Cuerda C, Planas M, Gómez Candela C, Luengo L M
Nutrition Unit, Hospital General Universitario Gregorio Marañón, Madrid, Spain.
Nutr Hosp. 2009 May-Jun;24(3):347-53.
There are few data on trends in home enteral nutrition (HEN) practice in different countries. NADYA is the Spanish home artificial nutrition (HAN) group, and is responsible for the Spanish HAN registry.
We performed a 16-year retrospective study (1992-2007) of the Spanish HEN registry by retrieving data from the NADYA database and from publications of the working group. People receiving more than 1000 kcal/d with an enteral formula were included regardless of the access route (oral/tube feeding).

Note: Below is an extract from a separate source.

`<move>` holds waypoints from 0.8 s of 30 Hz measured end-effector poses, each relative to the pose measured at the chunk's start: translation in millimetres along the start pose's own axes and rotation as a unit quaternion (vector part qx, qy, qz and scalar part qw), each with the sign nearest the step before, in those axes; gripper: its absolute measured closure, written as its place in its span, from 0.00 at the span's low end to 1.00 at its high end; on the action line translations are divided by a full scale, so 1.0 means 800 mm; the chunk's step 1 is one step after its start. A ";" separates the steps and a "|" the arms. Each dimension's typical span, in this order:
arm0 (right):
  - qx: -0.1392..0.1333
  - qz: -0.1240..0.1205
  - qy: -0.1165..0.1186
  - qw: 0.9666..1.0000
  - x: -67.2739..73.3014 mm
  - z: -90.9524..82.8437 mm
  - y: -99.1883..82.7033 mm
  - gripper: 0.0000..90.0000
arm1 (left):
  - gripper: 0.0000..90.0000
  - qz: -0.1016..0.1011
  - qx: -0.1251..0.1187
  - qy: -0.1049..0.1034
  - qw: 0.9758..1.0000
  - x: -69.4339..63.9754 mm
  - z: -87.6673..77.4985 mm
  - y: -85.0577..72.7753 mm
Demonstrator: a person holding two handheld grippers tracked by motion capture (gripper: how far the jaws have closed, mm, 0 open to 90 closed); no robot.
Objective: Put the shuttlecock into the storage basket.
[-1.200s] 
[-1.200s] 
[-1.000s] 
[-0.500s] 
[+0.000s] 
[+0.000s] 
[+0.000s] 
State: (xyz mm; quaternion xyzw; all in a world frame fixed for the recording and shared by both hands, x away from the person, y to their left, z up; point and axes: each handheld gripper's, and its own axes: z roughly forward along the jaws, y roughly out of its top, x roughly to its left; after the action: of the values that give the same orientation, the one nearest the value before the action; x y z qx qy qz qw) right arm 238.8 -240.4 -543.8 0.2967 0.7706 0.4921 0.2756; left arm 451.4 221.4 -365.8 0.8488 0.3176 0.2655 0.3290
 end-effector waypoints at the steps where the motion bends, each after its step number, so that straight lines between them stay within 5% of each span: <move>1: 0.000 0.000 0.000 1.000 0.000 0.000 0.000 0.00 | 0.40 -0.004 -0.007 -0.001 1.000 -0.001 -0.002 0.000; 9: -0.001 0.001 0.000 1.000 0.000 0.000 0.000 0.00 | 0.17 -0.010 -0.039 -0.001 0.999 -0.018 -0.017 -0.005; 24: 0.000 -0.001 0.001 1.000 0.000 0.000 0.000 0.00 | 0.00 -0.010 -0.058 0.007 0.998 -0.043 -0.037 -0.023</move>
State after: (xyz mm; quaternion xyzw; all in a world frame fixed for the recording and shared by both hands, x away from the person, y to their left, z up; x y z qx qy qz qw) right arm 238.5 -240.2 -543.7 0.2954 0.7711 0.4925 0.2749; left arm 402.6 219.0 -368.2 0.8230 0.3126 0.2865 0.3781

The number of patients registered increased more than 8 times during the study period: the current prevalence is 113 patients/10(6) inhabitants (oral and tube feeding), or 41 patients/10(6) inhabitants (tube feeding). The distribution of the patients was not uniform, and most came from six autonomous communities (Catalonia, Galicia, Castilla-León, Madrid, Andalusia and Extremadura). Gender distribution was nearly 1:1. The number of paediatric patients was very low, representing less than 10% of the total. Mean age in adults was above 65 years in most of the reports. We observed an increase in the age of the patients over the years. The most common underlying diseases were neurological disorders, followed by cancer. We observed an increase in the use of the oral route, from 5.8% in 1992 to 64% in 2007, with a parallel decrease in the use of nasogastric tubes. Gastrostomy tubes were used in 15-20% of the patients. The number of complications was low (less than one complication/patient/year), the most frequent being change of tube, followed by gastrointestinal complications. The principal reasons for discontinuing treatment were death related to the underlying disease (40-50%) and switch to oral diet (30-40%). Most of the patients (75%) were followed by the hospital nutrition unit. Provision of the enteral formula and disposables varied according to the autonomous community. Most of the patients had limited physical activity or were chair- or bed-bound, requiring partial or total help in their daily life.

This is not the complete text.